Supplied information:
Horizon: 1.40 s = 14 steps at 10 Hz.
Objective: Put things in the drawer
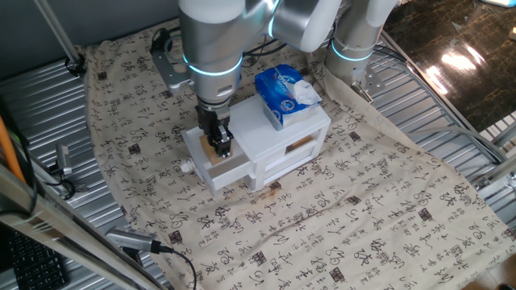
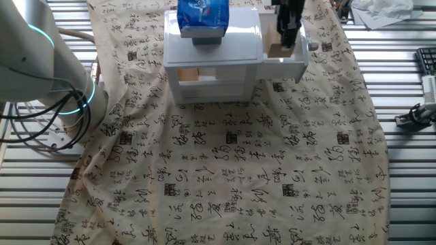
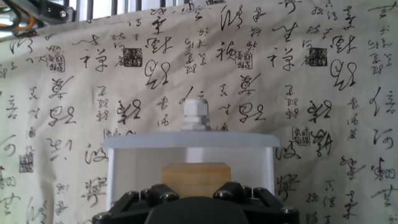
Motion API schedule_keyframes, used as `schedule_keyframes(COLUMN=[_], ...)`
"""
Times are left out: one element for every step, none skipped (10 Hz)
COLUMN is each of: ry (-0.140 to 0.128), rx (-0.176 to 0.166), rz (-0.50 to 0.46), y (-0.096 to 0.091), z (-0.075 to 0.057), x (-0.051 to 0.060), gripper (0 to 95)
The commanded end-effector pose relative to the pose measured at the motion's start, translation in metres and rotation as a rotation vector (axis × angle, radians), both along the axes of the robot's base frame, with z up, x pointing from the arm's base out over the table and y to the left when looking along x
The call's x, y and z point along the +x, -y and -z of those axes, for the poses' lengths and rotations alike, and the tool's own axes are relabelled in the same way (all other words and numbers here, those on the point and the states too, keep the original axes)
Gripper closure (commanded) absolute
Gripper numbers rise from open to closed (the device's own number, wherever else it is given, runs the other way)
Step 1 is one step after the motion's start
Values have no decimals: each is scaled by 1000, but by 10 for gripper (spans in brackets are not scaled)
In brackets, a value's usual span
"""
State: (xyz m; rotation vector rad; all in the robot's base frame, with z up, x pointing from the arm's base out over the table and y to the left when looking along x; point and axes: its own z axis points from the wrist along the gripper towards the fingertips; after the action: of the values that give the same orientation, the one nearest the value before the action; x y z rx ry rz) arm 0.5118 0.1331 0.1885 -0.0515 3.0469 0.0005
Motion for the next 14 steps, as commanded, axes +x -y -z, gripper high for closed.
schedule_keyframes(ry=[3, 4, 5, 6, 8, 14, 14, 20, 24, 27, 29, 32, 32, 35], rx=[2, 2, 3, 4, 4, 5, 4, 5, 3, 4, 4, 4, 4, 4], rz=[0, 1, 1, 2, 4, 4, 4, 5, 7, 8, 10, 10, 9, 8], y=[-1, -1, -1, -1, -1, -2, -2, -2, -3, -4, -5, -6, -5, -5], z=[1, 1, 2, 2, 3, 5, 6, 9, 11, 12, 14, 15, 15, 17], x=[1, 0, 0, 0, -1, -3, -4, -6, -7, -8, -9, -11, -11, -14], gripper=[950, 950, 950, 950, 950, 950, 950, 950, 950, 950, 950, 950, 950, 950])
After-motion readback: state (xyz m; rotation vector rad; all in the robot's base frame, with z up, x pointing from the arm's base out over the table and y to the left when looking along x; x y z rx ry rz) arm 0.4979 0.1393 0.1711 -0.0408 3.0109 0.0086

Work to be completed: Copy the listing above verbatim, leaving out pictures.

Solution for this problem:
Horizon: 1.40 s = 14 steps at 10 Hz.
Objective: Put things in the drawer
Motion API schedule_keyframes, used as `schedule_keyframes(COLUMN=[_], ...)`
"""
Times are left out: one element for every step, none skipped (10 Hz)
COLUMN is each of: ry (-0.140 to 0.128), rx (-0.176 to 0.166), rz (-0.50 to 0.46), y (-0.096 to 0.091), z (-0.075 to 0.057), x (-0.051 to 0.060), gripper (0 to 95)
The commanded end-effector pose relative to the pose measured at the motion's start, translation in metres and rotation as a rotation vector (axis × angle, radians), both along the axes of the robot's base frame, with z up, x pointing from the arm's base out over the table and y to the left when looking along x
The call's x, y and z point along the +x, -y and -z of those axes, for the poses' lengths and rotations alike, and the tool's own axes are relabelled in the same way (all other words and numbers here, those on the point and the states too, keep the original axes)
Gripper closure (commanded) absolute
Gripper numbers rise from open to closed (the device's own number, wherever else it is given, runs the other way)
Step 1 is one step after the motion's start
Values have no decimals: each is scaled by 1000, but by 10 for gripper (spans in brackets are not scaled)
In brackets, a value's usual span
"""
State: (xyz m; rotation vector rad; all in the robot's base frame, with z up, x pointing from the arm's base out over the table and y to the left when looking along x; point and axes: its own z axis points from the wrist along the gripper towards the fingertips; after the action: of the values that give the same orientation, the one nearest the value before the action; x y z rx ry rz) arm 0.5118 0.1331 0.1885 -0.0515 3.0469 0.0005
Motion for the next 14 steps, as commanded, axes +x -y -z, gripper high for closed.
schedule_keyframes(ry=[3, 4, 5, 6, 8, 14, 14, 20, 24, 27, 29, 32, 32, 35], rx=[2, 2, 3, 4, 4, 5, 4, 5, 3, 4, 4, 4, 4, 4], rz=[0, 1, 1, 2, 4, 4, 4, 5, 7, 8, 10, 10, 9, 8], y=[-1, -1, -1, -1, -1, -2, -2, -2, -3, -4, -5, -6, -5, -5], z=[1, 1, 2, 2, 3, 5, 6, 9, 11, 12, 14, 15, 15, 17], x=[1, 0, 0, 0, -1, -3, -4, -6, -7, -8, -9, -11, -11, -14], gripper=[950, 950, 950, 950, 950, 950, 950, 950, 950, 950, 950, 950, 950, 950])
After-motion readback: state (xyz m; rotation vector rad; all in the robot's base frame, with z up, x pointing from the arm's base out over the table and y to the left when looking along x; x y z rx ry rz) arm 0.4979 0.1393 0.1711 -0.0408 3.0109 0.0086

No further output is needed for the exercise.